В Гиаронде и правда не было снега, а вся столица пестрила зелёным так ярко, что у Наюн иногда рябило в глазах. Тэхён около полугода назад пообещал ей, что она обязательно полюбит его страну. Не уточнил, правда, что та может не полюбить её в ответ — совсем как местная знать, что смотрела на неё сверху вниз, кривя губы и провожая недовольными взглядами. Наюн знала, что за её спиной шептались, улыбаясь, однако, в лицо и желая им с Королём исключительно самого лучшего. Тэхён говорил ей не обращать на подобное внимание, быть выше всех и каждого, потому что именно она — будущая Королева Гиаронда и его жена. Наюн отчего-то продолжала стесняться таких слов, покрывалась румянцем, опуская голову, а потом оказывалась прижатой к ближайшей стене.
Королю до какого-то сумасшедшего и необъяснимого абсолютно безумия нравилось смущение на лице его невесты. Такая красивая, такая настоящая. Тэхён не мог отвести взгляда ещё тогда — едва лишь впервые увидел её, стиснул руки на хрупкой талии и прижал к себе, чтобы девушка не упала. Она была совсем невысокой, безумно красивой, с широко распахнутыми глазами и небольшими красными губами, в которые в ту же секунду захотелось врезаться своими. Только Наюн отвергала внимание снова и снова, будто бы не понимала и не верила, что он лишь старается обратить на себя внимание, а ещё краснела очаровательно и сбегала снова и снова. Теперь, правда, она была лишь его, и Тэхёну плевать было откровенно и честно на всех тех придворных дам, каких по одной только глупости одаривал вниманием прежде. Те отказывались принимать Наюн в качестве своей будущей Королевы, ревновали, будто имеют на это право, и поэтому Тэхён тихо усмехался себе под нос, когда Наюн отвечала им дерзко и смело, а потом уходила с гордо поднятой головой и румянцем самодовольства на щеках. Такая она нравилась ему больше всего — откровенная, честная, острословная. Наюн смогла растопить его сердце, проникнув в самую суть души, но всячески упиралась, когда он ухмылялся, нависая над ней, и говорил о том, что и сам в ответ смог освободить её от ненужных никому оков наигранного приличия.
«Подозрительно идеальные отношения, похожие на наигранные чувства».

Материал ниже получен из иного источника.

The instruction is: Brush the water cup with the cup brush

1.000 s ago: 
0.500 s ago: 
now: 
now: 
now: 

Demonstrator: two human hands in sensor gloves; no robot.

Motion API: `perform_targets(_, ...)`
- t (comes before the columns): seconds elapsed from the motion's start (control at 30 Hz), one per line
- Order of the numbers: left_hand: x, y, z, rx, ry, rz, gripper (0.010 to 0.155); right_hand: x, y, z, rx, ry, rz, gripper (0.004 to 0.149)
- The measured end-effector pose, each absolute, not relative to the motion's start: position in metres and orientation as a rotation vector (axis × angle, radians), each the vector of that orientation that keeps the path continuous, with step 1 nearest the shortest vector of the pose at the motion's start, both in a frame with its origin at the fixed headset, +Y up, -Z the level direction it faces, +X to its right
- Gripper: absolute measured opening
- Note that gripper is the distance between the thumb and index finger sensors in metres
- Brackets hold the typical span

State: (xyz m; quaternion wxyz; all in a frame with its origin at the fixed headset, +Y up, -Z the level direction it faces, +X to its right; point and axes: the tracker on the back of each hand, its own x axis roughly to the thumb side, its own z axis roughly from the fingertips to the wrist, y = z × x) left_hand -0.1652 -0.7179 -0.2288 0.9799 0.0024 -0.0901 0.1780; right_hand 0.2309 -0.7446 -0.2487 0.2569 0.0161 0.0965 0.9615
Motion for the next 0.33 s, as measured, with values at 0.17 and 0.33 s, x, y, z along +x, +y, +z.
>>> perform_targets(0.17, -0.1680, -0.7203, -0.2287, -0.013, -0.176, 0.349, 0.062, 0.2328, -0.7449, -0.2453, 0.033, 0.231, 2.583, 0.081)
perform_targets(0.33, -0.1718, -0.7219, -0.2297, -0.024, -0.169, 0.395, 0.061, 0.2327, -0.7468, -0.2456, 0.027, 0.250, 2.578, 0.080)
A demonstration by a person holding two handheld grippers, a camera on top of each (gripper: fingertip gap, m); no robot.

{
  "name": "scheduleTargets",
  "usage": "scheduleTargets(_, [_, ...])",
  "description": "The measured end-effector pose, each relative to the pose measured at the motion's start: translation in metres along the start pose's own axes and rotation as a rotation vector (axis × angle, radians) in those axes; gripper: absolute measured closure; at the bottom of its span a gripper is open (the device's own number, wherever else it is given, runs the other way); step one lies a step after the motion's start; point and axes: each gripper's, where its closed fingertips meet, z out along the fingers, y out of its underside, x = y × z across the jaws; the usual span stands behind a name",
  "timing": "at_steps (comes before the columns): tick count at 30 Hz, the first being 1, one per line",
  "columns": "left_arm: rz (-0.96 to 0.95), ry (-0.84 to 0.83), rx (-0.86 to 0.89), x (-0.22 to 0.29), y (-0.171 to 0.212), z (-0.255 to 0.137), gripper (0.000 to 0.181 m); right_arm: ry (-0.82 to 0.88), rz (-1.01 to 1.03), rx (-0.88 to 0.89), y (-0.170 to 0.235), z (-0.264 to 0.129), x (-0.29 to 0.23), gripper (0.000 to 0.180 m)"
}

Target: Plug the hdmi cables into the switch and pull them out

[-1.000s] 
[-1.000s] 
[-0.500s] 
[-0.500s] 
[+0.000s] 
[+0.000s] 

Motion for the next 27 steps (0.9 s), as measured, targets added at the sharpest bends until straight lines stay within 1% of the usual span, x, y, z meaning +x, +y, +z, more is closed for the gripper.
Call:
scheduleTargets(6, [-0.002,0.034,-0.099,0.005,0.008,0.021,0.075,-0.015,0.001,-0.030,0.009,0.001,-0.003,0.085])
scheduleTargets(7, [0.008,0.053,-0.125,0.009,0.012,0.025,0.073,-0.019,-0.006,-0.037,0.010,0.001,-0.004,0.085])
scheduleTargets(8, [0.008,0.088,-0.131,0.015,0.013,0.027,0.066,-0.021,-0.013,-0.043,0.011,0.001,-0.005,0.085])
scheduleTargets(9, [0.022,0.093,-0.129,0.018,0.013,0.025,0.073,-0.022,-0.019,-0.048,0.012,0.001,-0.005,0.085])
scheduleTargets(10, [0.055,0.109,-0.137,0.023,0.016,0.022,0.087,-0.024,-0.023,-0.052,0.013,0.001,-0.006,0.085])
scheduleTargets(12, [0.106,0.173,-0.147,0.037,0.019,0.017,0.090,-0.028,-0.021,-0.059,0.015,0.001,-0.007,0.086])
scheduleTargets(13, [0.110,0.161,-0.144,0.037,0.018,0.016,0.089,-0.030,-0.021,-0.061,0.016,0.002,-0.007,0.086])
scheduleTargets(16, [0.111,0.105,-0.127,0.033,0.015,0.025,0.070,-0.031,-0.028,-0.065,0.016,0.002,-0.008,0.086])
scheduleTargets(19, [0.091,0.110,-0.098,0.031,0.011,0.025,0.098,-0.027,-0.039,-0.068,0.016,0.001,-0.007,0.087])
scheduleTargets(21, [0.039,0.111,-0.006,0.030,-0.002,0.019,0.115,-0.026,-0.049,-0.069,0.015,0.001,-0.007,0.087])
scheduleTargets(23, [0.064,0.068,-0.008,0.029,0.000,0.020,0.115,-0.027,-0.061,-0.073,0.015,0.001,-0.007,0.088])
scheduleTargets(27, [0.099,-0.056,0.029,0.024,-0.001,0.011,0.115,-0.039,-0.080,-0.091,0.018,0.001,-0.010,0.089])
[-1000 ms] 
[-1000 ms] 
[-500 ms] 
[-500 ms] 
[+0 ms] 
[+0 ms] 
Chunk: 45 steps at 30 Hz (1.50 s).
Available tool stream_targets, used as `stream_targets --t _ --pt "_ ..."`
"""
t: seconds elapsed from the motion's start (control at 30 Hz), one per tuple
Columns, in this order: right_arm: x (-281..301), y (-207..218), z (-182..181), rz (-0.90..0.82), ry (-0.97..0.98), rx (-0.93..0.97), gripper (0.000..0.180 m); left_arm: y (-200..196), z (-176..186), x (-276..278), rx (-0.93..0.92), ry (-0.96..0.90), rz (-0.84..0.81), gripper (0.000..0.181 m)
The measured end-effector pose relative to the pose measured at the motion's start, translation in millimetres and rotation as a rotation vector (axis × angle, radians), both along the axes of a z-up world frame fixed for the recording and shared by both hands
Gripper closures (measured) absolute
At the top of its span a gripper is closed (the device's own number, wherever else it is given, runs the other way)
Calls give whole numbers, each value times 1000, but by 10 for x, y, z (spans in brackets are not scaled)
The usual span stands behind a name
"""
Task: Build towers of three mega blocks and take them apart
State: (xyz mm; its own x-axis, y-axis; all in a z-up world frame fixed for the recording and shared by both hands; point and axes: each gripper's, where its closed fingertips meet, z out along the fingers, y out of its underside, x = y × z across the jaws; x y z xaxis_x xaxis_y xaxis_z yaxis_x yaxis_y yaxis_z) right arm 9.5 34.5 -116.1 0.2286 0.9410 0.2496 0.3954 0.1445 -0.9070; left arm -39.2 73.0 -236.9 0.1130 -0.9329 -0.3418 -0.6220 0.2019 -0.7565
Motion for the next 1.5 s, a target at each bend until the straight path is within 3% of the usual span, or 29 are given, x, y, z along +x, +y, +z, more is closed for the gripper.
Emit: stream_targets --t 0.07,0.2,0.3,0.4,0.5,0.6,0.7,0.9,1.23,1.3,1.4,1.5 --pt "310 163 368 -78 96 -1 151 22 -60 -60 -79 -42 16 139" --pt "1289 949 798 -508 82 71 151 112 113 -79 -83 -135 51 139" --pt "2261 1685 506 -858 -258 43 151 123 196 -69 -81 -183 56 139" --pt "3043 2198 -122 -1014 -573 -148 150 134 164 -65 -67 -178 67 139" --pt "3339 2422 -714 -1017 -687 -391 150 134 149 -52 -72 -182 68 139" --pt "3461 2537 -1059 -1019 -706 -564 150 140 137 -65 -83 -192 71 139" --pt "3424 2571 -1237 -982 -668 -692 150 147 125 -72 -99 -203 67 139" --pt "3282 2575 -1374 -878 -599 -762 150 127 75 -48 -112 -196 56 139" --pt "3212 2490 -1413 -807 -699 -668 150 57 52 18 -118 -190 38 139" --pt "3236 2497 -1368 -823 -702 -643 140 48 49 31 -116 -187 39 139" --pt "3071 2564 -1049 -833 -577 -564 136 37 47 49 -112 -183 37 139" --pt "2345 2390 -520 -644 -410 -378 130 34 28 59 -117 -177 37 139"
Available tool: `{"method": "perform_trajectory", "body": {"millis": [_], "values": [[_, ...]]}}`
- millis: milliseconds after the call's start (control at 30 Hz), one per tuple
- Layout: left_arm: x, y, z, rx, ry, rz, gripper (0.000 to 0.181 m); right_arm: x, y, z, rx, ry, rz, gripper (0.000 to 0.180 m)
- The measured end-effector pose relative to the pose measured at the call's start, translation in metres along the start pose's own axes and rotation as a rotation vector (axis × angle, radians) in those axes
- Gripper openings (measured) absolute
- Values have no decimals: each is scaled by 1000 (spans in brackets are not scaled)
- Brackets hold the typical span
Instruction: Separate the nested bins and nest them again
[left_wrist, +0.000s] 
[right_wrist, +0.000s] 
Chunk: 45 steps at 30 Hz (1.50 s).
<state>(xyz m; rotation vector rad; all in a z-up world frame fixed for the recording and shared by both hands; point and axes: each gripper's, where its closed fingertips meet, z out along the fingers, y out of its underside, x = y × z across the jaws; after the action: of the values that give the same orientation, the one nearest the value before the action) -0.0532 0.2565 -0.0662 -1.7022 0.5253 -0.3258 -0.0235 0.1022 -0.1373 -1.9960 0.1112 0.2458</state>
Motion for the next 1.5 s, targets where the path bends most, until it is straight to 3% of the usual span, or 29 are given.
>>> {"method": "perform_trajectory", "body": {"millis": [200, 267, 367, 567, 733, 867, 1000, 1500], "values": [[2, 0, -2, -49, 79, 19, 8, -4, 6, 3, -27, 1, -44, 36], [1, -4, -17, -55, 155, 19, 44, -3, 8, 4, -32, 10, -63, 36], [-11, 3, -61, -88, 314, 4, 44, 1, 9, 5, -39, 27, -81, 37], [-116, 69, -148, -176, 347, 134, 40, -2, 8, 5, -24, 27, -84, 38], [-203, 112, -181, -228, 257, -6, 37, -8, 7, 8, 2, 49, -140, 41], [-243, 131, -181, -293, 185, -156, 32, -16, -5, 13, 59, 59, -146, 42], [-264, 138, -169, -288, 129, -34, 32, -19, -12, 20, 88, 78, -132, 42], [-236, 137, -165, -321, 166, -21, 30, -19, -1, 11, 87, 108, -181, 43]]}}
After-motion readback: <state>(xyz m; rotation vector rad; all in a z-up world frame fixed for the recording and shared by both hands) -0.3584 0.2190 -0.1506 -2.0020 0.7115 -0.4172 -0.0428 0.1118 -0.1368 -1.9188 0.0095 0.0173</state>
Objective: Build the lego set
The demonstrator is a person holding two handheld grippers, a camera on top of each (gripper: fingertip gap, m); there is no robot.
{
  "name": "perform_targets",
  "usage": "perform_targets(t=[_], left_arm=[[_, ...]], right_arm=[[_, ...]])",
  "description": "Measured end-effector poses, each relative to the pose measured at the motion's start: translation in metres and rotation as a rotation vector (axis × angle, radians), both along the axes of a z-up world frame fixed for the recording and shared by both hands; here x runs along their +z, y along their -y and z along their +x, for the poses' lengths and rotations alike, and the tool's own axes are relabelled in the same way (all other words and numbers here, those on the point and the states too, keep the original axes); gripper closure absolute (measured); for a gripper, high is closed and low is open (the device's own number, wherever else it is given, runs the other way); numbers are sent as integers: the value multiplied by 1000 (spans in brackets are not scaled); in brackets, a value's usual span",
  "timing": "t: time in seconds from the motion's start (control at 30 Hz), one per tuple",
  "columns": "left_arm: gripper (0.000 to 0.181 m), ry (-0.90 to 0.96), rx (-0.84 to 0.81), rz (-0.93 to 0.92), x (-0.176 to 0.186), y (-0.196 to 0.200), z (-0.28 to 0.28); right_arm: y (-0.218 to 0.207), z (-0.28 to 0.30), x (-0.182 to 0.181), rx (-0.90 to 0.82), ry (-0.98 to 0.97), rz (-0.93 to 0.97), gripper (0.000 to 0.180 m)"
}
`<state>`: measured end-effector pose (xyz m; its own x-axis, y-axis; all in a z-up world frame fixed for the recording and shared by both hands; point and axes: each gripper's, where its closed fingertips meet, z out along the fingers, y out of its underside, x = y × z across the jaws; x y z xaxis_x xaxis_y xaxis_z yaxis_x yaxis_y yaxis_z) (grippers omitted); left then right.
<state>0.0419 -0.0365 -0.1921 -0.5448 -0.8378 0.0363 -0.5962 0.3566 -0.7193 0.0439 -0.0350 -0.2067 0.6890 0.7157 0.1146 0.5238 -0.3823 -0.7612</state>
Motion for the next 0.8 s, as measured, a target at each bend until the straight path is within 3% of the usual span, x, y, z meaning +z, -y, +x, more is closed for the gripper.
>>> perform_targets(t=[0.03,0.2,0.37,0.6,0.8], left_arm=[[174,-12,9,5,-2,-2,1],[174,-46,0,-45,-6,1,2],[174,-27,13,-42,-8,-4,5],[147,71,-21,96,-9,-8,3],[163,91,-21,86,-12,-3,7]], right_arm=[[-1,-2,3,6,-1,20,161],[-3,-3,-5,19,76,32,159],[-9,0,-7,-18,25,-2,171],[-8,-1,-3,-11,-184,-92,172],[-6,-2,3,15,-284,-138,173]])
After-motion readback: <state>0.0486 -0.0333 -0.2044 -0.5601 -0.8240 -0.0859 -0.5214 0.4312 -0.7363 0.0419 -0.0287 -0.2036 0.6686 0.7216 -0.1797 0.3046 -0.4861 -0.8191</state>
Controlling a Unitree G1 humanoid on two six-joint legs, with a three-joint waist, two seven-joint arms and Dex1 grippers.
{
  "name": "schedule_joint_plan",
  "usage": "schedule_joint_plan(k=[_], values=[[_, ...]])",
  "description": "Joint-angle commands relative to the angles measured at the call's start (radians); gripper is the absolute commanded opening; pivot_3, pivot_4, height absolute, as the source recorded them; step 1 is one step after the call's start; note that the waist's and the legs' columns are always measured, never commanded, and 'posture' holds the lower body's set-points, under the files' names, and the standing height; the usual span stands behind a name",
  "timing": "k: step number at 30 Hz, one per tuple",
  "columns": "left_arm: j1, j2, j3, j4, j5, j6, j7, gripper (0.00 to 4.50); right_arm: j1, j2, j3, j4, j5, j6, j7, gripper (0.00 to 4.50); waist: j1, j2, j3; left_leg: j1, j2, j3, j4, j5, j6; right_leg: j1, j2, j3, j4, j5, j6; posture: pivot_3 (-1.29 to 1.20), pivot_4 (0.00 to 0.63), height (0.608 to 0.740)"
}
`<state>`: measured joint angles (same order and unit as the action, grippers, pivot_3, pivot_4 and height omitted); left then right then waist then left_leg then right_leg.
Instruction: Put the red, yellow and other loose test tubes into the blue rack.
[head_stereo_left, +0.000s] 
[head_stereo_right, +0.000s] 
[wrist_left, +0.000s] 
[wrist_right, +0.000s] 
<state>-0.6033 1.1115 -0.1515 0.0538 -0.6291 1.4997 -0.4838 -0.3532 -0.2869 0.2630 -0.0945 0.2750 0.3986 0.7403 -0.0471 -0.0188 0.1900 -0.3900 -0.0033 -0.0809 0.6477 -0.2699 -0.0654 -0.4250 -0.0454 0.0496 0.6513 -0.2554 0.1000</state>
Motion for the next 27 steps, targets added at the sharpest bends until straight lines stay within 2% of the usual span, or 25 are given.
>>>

Наюн знала, что о них с Его Величеством Ким Тэхёном говорили именно так. Слышала не один раз разговоры в коридорах Дворца, в саду, где лучшие сплетницы столицы собирались вместе, чтобы в очередной раз обсудить подобное, была иногда их непосредственным участником, а ещё улыбалась и смеялась, отвечая, что в этом нет совсем ничего удивительного — они же, в конце концов, почти супруги. Да, они действительно невероятно дружны. И да, ближе друг друга у них нет никого. Вот только окружающие и понятия не имели, что это всё не ложь и не приукрашивание. Они называли это «идеальные отношения на публику», и только сама Наюн понимала, что ничего идеального в них нет совсем.
Не должен жених целовать свою невесту так глубоко и мокро, языком проезжаясь по её зубам и нёбу. Не должна невеста отвечать на такой поцелуй со страстью ещё большей, пальцами зарываться в волосы на затылке жениха и елозить по его бёдрам под чутким руководством его крупных ладоней.
«Тороплюсь», — думал Тэхён снова и снова, а сам прижимался к Наюн невозможно близко, держал крепко, не позволяя вырваться, и носом утыкался в приятно пахнущие волосы. «Как безответственно», — думала девушка в ответ, а сама прекращала дёргаться в знакомых руках и выдыхала, принимая поцелуи в шею.
Вот только мысли эти не помогли им избежать всего того, к чему они в итоге пришли. Слишком быстро, слишком неправильно. Нарушая все возможные правила, приличия и традиции.
— Ближе, Наюн, — выдыхнул хрипло Тэхён, сильнее сжимая её тело в пальцах, ладонями заскользил выше, а она задрожала от одного только его голоса и действительно придвинулась сильнее, цепляясь за крепкие плечи. — Ещё.
Тэхёну всегда было её страшно мало, хотелось больше и сильнее. Он готов был вцепиться в Наюн руками и ногами, сжать в объятиях, заставить слиться с ним в одно целое и не отпускать никогда. Тэхён убеждён, что заболел ею в тот самый момент, когда позволил себе впервые Принцессы коснуться, поймав за ладонь и приобняв за талию, чтобы помочь спешиться с лошади. И болезнь эта стала для него хронической, фатальной и смертельной. Он убеждён ещё, что дышать теперь сможет только ею, вдыхать запах лишь её тела и умирать каждый раз от осознания того, насколько всё это правильно.